I'm trying really really hard not to get into the specifics of hEDS because that isn't what this thread is about and there are multiple threads over multiple years that do get into the problems with it as a diagnostic entity.
I guess it may be what this thread is about, if not explicitly.
I have been trying to get my head around the problem with the diagnosis and I think I have worked out what it really is.
EDS was recognised decades ago as a connective tissue abnormality with a dominant inheritance pattern, giving strong family pedigrees. There are several types and it was established that there are several genes that can be defective. Most defective mutations are Mendelian dominant but a few are X-linked recessive. X-linked recessive mutations behave as if they were dominant, but only in males.
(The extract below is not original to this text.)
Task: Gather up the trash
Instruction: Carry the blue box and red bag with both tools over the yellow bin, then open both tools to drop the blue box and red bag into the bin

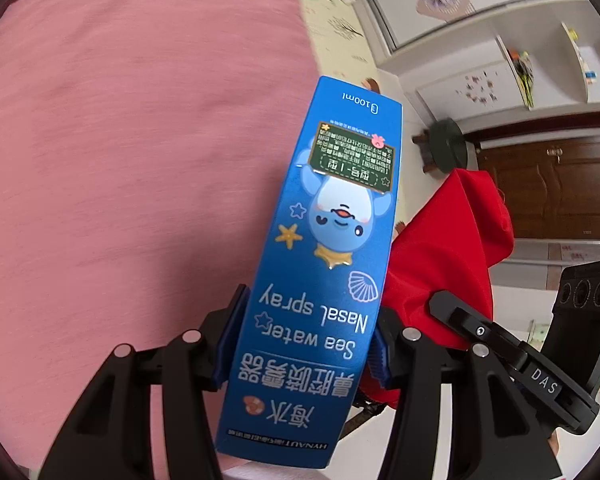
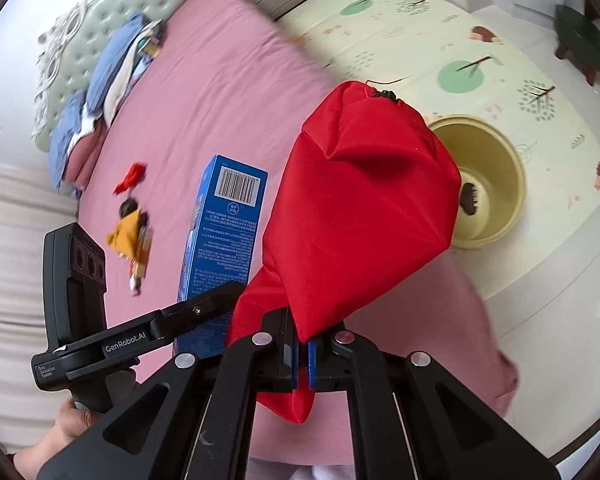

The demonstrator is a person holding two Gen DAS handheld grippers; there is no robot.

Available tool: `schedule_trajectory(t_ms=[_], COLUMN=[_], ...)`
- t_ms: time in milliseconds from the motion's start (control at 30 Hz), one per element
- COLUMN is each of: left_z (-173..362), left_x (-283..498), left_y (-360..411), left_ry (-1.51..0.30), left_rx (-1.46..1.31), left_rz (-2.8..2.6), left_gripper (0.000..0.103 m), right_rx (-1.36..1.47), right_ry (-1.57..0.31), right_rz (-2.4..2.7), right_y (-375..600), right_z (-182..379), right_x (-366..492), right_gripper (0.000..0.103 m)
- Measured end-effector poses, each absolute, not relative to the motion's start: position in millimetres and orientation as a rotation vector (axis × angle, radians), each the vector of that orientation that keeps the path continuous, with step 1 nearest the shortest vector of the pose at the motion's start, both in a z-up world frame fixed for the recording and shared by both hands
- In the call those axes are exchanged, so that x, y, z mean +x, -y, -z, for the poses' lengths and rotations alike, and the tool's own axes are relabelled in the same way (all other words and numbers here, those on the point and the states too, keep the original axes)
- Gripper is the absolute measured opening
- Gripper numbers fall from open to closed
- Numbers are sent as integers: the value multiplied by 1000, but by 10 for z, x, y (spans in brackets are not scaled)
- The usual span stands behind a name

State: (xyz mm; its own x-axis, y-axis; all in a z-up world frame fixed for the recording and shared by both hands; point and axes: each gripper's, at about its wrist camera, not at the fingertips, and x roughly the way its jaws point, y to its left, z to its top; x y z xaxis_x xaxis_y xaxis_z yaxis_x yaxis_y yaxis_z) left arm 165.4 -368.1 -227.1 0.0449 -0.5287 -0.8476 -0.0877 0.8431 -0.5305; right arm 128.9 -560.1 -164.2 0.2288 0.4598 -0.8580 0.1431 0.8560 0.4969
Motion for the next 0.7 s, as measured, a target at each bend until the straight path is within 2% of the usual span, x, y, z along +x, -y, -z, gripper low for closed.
schedule_trajectory(t_ms=[500, 567, 600, 633, 667, 700], left_z=[2449, 2417, 2397, 2388, 2380, 2377], left_x=[2520, 2654, 2725, 2782, 2832, 2885], left_y=[4975, 5145, 5204, 5254, 5267, 5272], left_ry=[-1550, -1544, -1538, -1534, -1531, -1529], left_rx=[-424, -426, -405, -386, -367, -351], left_rz=[511, 549, 542, 530, 512, 503], left_gripper=[53, 53, 62, 81, 85, 85], right_rx=[592, 609, 608, 603, 596, 594], right_ry=[-1306, -1300, -1293, -1291, -1290, -1283], right_rz=[-63, -50, -34, -19, 1, 17], right_y=[6882, 7036, 7098, 7144, 7202, 7252], right_z=[1907, 1907, 1900, 1898, 1898, 1889], right_x=[1822, 1905, 1943, 1968, 1994, 2011], right_gripper=[5, 9, 18, 27, 41, 41])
In simple terms this means that EDS runs strongly in families with on average half of the children of an affected person, or half of the sons of a carrier woman, being affected. The other children are normal and there are no in-betweens.
The broadening of the concept of EDS from that of a single disease to a cluster of rare dominant pattern inherited diseases started even before we knew that genes were DNA I suspect. By the 1970s there were several types of EDS defined. EDA III was defined as only producing joint hypermobility (pretty much).
Some time around the 1970s or 1980s people stared saying that joint hypermobility and EDS III are the same thing, because they describe the same presentation - joint hypermobility. But
the mistake here is to forget the Mendelian dominant inheritance indicating a single gene mutation. This is not just having a family history, which you will get with polygenic hypermobility - which is like being tall, just the end of a spectrum. Mendelian pedigrees are very specific and are important because they indicate a
single gene disorder.
People at the mobile end of the hypermobility spectrum may get just as much trouble from lax joints as people with EDS, and maybe more. However, I suspect very few have a single gene disorder. The problem for the hEDS diagnosis then is that it has no boundaries - just as being tall has no boundaries. That means that there are no 'experts' who can diagnose hEDS better than someone else. It is a matter of arbitrary choice. Criteria can be invented but they have no particular merit.
As indicated by the letter above, the 'experts' in the UK have been using terms like hEDS in a way that looks to be a potential cause of harm. In the past I was right in the middle of that and left the field because I was not happy that patients were being advised helpfully.